J’ai également été chef de gare à Marseille, à l’époque où on utilisait encore ce titre. J’y ai contribué au développement du concept d’escale. Avant ce travail, les métiers en gare étaient scindés en deux : le transport (aiguillages, assemblage des trains, départs …) et le commercial (accueil, ventes de billets …). La notion d’escale a regroupé tous les métiers contribuant à la prise en charge du client depuis son arrivée en gare jusqu’au départ de son train. La notion d’agent d’escale a ainsi vu le jour. 

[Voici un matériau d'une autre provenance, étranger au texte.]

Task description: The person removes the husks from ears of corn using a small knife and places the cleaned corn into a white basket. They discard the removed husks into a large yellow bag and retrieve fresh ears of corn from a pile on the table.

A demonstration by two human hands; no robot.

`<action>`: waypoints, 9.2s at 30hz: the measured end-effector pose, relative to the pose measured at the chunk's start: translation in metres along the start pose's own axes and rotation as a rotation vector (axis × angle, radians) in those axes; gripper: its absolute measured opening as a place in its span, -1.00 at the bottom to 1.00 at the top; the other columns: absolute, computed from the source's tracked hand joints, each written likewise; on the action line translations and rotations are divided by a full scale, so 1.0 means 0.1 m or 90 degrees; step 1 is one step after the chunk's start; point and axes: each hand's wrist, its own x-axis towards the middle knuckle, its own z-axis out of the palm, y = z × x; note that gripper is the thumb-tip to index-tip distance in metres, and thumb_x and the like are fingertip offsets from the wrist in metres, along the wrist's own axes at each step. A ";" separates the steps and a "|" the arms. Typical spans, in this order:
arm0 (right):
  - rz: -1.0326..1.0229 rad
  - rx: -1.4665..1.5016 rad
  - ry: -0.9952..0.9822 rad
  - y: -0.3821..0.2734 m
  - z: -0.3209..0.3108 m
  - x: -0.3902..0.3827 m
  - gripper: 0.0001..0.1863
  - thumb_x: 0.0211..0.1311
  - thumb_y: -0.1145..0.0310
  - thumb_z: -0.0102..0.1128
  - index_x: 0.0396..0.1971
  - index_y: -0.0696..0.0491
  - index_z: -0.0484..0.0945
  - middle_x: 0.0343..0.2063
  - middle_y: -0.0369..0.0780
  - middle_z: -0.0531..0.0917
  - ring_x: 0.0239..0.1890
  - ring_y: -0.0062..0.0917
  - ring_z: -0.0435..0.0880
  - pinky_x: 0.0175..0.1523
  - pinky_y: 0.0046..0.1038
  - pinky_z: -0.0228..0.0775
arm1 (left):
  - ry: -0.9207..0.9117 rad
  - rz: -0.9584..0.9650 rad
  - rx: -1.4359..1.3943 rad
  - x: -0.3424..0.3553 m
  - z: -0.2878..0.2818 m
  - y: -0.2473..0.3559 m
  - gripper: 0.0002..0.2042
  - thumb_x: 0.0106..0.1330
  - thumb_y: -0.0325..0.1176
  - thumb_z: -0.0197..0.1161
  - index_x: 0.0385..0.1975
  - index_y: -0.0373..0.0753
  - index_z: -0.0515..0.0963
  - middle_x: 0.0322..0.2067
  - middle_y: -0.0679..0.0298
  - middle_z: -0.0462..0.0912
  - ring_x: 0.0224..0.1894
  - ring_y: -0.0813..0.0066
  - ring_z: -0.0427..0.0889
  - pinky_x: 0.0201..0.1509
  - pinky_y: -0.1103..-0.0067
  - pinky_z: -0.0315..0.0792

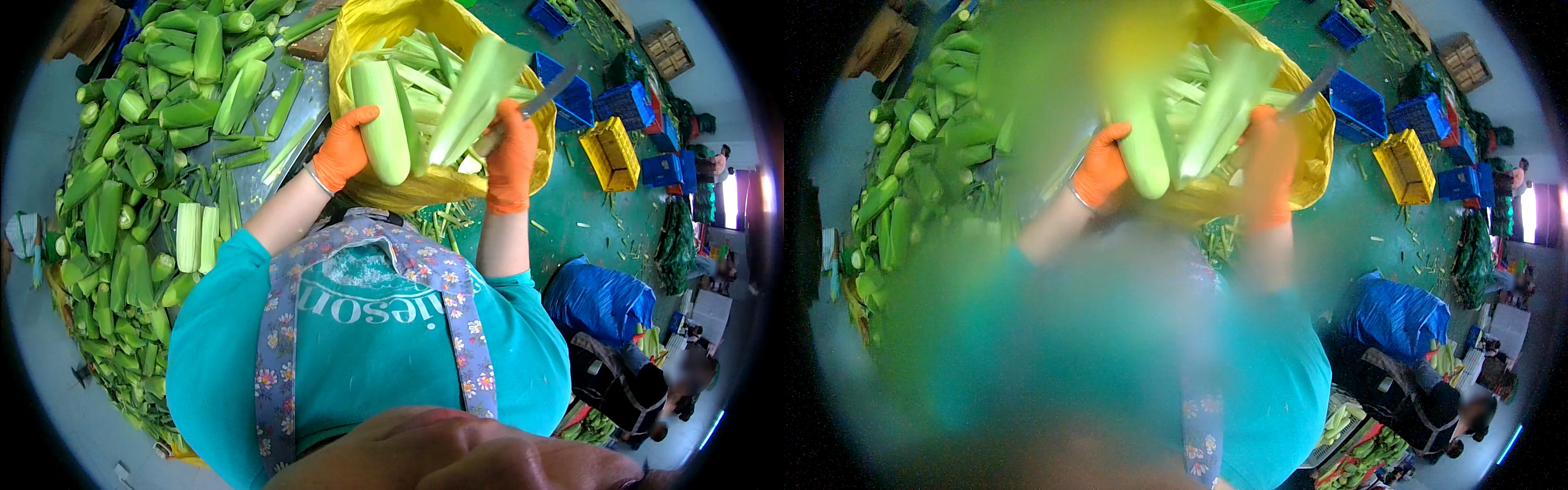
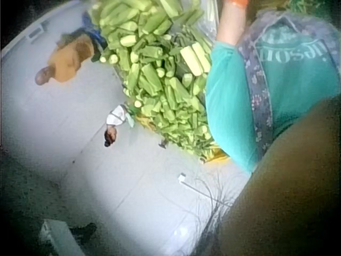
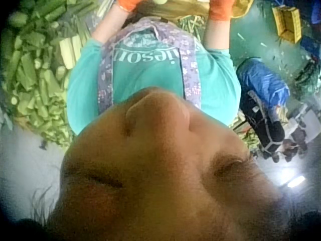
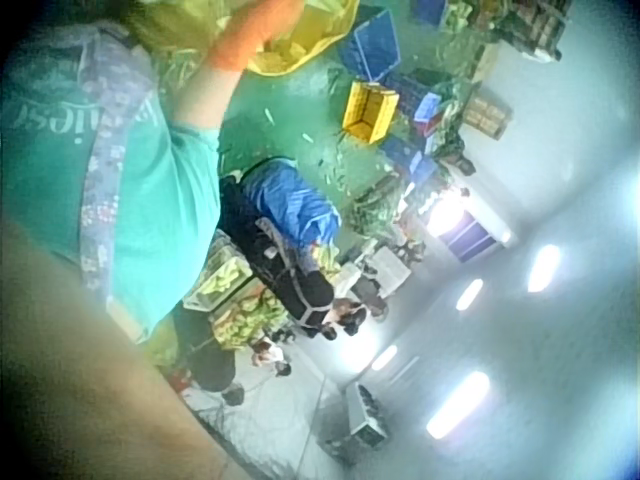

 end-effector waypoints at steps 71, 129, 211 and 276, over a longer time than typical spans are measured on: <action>0.080 0.060 -0.521 0.34 0.82 -0.58 -0.92 0.26 0.43 0.24 -0.33 0.12 0.62 -0.43 -0.35 0.59 -0.33 -0.67 0.52 -0.16 -0.59 0.34 | 0.021 0.176 0.373 -0.93 0.12 -0.15 -0.26 0.12 -0.28 0.35 0.34 -0.32 0.25 0.23 0.20 0.43 0.29 0.37 0.38 0.43 0.45 0.15; 0.538 0.055 -0.845 0.75 3.22 -2.74 -0.33 0.48 -0.11 -0.11 0.33 0.13 0.28 0.22 -0.19 0.47 0.21 -0.41 0.48 0.34 -0.32 0.24 | 0.456 0.468 0.407 -3.92 -1.41 0.50 -0.44 0.20 -0.24 0.37 0.19 -0.29 0.44 0.05 0.20 0.61 0.09 0.39 0.56 0.23 0.44 0.37; -0.134 -0.499 -1.183 2.36 2.18 -2.91 -0.57 0.19 0.17 0.27 0.04 0.01 0.59 -0.28 -0.10 0.72 -0.28 -0.26 0.70 -0.15 -0.32 0.50 | 1.425 0.243 0.795 -5.77 -2.00 1.55 -0.25 -0.06 -0.16 0.48 0.20 -0.26 0.41 0.06 0.03 0.56 0.11 0.02 0.53 0.17 0.33 0.45; -0.404 -0.001 -0.567 0.02 2.13 -1.50 -0.83 0.09 0.51 0.32 -0.27 0.06 0.61 -0.31 -0.17 0.66 -0.22 -0.29 0.62 -0.08 -0.33 0.46 | 0.125 0.283 0.166 -2.37 -0.40 0.54 -0.24 0.40 0.32 -0.11 0.30 -0.26 0.29 0.00 0.08 0.58 -0.02 0.24 0.61 0.08 0.37 0.52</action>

Toujours à Marseille, en tant que dirigeant d’unité opérationnelle, j’ai participé à l’arrivée de la LGV Méditerranée. Cela a nécessité également le remplacement du poste d’aiguillage électrique par un poste d’aiguillage à commande informatique de nouvelle génération, le PRCI de Marseille en était le prototype. Il combinait les technologies électriques et informatiques et a permis d’augmenter significativement le trafic dans la gare. Ce fut une riche expérience pour tous, bien que parfois un peu difficile. Au-delà de la technologie nouvelle pour l’époque, le point le plus marquant fut l’implication des futurs utilisateurs d’un système à sa conception. Par le passé, en étant quelque peu réducteur, les techniciens concevaient un système et les utilisateurs se débrouillaient avec. La SNCF a compris assez tôt qu’impliquer les futurs opérateurs  dans la conception permettrait d’obtenir de bien meilleurs produits et une meilleure adoption par les agents. 

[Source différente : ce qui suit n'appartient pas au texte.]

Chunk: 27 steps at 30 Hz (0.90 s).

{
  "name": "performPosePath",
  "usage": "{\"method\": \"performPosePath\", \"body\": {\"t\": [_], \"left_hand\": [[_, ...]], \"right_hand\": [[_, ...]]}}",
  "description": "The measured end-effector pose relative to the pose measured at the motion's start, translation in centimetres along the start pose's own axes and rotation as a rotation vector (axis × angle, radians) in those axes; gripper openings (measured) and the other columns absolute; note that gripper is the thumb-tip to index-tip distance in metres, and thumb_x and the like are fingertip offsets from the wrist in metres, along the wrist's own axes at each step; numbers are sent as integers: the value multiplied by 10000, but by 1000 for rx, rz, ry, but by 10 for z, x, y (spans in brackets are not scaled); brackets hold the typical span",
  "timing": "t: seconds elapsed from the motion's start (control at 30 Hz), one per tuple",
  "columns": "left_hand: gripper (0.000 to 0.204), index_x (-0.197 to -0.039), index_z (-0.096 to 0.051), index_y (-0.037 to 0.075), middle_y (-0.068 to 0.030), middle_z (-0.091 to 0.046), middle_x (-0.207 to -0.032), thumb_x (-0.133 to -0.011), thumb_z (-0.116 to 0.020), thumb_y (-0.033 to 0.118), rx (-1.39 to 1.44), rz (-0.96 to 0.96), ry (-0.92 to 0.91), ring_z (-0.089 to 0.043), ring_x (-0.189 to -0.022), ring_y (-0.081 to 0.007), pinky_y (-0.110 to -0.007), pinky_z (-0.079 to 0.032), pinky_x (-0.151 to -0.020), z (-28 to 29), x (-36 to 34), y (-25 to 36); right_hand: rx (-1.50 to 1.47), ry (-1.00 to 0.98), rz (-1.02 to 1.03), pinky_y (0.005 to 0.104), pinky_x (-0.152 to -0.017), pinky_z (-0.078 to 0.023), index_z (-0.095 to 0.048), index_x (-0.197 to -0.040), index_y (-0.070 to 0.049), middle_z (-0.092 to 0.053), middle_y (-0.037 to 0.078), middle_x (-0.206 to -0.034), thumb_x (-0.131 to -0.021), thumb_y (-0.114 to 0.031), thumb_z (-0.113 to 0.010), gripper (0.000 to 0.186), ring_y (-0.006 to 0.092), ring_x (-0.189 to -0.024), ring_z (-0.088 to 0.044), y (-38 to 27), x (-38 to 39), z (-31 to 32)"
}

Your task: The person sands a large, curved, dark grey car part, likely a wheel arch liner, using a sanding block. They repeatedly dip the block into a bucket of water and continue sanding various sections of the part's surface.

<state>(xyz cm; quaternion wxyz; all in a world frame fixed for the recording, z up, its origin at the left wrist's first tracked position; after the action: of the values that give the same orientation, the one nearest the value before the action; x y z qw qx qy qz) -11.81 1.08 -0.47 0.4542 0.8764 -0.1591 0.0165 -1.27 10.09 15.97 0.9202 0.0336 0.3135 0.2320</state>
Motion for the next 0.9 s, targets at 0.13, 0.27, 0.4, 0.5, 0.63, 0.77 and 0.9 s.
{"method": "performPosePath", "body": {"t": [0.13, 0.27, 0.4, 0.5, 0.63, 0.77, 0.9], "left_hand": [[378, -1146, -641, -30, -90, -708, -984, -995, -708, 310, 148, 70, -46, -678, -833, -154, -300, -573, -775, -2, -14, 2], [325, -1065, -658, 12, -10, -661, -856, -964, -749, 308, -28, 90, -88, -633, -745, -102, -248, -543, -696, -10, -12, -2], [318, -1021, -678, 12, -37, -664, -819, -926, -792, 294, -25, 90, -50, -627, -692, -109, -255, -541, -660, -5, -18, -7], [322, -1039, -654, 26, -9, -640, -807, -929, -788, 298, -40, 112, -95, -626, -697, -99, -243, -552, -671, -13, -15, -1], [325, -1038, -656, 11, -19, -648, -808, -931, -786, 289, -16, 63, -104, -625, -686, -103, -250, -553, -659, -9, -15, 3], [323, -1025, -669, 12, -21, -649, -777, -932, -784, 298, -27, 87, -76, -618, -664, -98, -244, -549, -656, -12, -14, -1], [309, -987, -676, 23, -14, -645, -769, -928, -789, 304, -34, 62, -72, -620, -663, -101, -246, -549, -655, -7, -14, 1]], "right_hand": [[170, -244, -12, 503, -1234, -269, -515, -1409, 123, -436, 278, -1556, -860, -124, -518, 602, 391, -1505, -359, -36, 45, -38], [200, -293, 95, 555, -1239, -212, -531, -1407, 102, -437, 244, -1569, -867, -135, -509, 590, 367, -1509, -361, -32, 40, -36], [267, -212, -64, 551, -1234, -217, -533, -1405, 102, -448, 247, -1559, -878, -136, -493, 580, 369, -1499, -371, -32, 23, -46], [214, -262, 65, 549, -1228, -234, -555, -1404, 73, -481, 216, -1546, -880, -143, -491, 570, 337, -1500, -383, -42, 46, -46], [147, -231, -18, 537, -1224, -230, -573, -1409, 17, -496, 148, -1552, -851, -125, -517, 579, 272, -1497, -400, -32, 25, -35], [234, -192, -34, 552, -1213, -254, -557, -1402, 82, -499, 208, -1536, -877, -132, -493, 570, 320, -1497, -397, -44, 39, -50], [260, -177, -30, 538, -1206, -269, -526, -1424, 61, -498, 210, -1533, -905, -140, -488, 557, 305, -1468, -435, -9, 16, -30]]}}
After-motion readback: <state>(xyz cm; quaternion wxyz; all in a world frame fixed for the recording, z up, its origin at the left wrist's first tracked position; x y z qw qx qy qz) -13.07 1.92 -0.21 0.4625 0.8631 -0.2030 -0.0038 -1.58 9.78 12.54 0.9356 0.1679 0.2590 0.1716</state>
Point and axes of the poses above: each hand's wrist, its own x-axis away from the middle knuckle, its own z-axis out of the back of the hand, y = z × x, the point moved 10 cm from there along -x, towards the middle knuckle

Au Maroc, j’ai participé à la mise en service d’une LGV. J’y étais responsable de tout le volet exploitation, hormis la maintenance, et ce fut également une merveilleuse expérience.

(c) Christian Tokoto

La principale évolution que je constate est donc probablement la capacité de gérer des projets de plus en plus épineux, en impliquant très tôt les utilisateurs et en adoptant une approche agile de la spécialisation et de la fragmentation croissantes des métiers.

Au cours de cette carrière, quelles évolutions majeures avez-vous constaté ?

[Fabien] L’évolution du ferroviaire, et de l’exploitation en particulier, a suivi les progrès technologiques et les mutations de la société. 

L’ouverture à la concurrence, par exemple, a profondément modifié le système ferroviaire. Un exemple très simple à comprendre est celui de l’affichage des trains. Il doit maintenant présenter les trains concurrents de ceux de la SNCF de manière uniforme. Le résultat qui paraît minime est déjà un défi logistique.

L’arrivée de technologies comme le positionnement satellite a permis le développement d’avancées dans la signalisation, comme ERTMS. Cela a un gros impact sur l’infrastructure, et sur l’exploitation, puisque la densification du trafic doit en résulter.

L’équilibre délicat que doit gérer la SNCF (comme les autres entreprises ferroviaires) est celui de la spécialisation des métiers. Sans spécialisation, il est très difficile de se professionnaliser. Avec une sur-spécialisation, il devient très complexe de gérer des sujets transverses. Or tous les sujets impliquant des intérêts contraires des diverses branches sont ingérables de manière verticale. On adopte donc une approche itérative de spécialisation suivie aussi rapidement que possible par du travail de transversalité, en boucle. 

La principale évolution que je constate est donc probablement la capacité de gérer des projets de plus en plus épineux, en impliquant très tôt les utilisateurs et en adoptant une approche agile de la spécialisation et de la fragmentation croissantes des métiers, comme détaillé plus tôt.

Trains régionaux dans la gare de Marseille Saint Charles
(c) Pascal Jappy

 

Et que percevez-vous comme changements dans le futur proche ?

[Fabien] Je m’attends à une continuation de cette tendance. Avec comme exemples concrets : 

La gestion des circulations : il va falloir continuer à professionnaliser le traitement des multiples entreprises ferroviaires en concurrence. Depuis la réforme de 2018, Gares et Connexions est devenue une entité de SNCF Réseau dans ce but.

Comme évoqué plus tôt, la modernisation de la signalisation va se poursuivre avec l’ERTMS et d’autres technologies innovantes. Cela nécessite de gros investissements et a d’importantes répercussions sur tout le système ferroviaire, que ce soit en infrastructures ou en exploitation.